Ingatanku tiba-tiba terlempar ke tahun 1980, ketika awal masuk SDN 27 Pagi. Aku diantar Ibu saat hari pertamaku. Ibu bahkan rela tidak berjualan di pasar demi aku. Aku sempat menangis, meronta karena tegangnya. Ibu membujukku sedemikian rupa agar mau bersekolah.

Baju yang dibeli Ibu di lapak pinggir jalan Sumur Batu itu, ‘habis’ oleh usapan air mataku yang mengucur. Aku tak peduli. Makin Ibu membujuk, makin keras aku menangis.  Apa Ibu marah? Tidak.  Ibu tidak marah. Ia tidak menyerah dan terus membujuk.
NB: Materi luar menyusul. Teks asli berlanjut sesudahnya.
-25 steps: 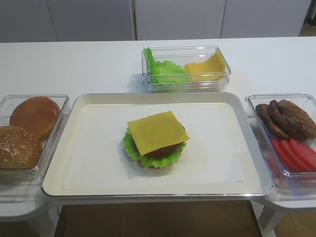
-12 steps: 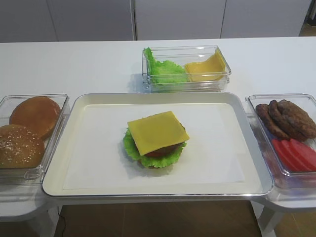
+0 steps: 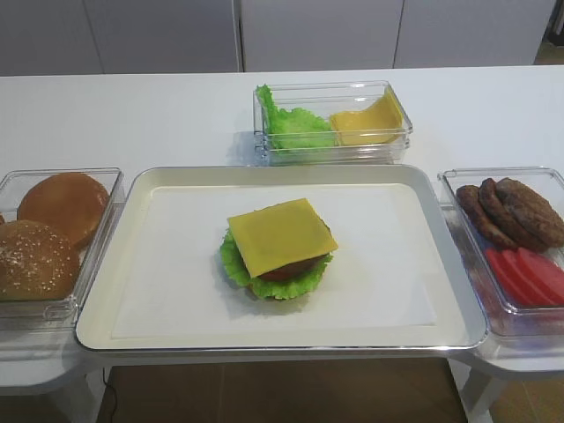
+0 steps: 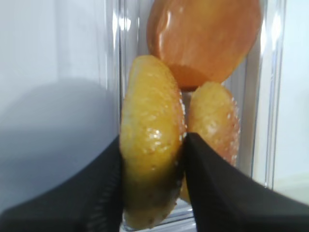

Beragam jurus ia keluarkan demi anak bungsunya supaya berangkat sekolah, kecuali soal jajan atau yang berhubungan dengan uang. Ya, aku tahu Ibu tidak cukup uang untuk membujuk anaknya agar mau sekolah.
Kawan, kami ini keluarga sederhana. Bapak cuma pegawai rendahan di sebuah yayasan yang peduli kesehatan. Gajinya mungkin hanya cukup untuk pendidikan delapan anaknya—yang  masih murah ketika itu.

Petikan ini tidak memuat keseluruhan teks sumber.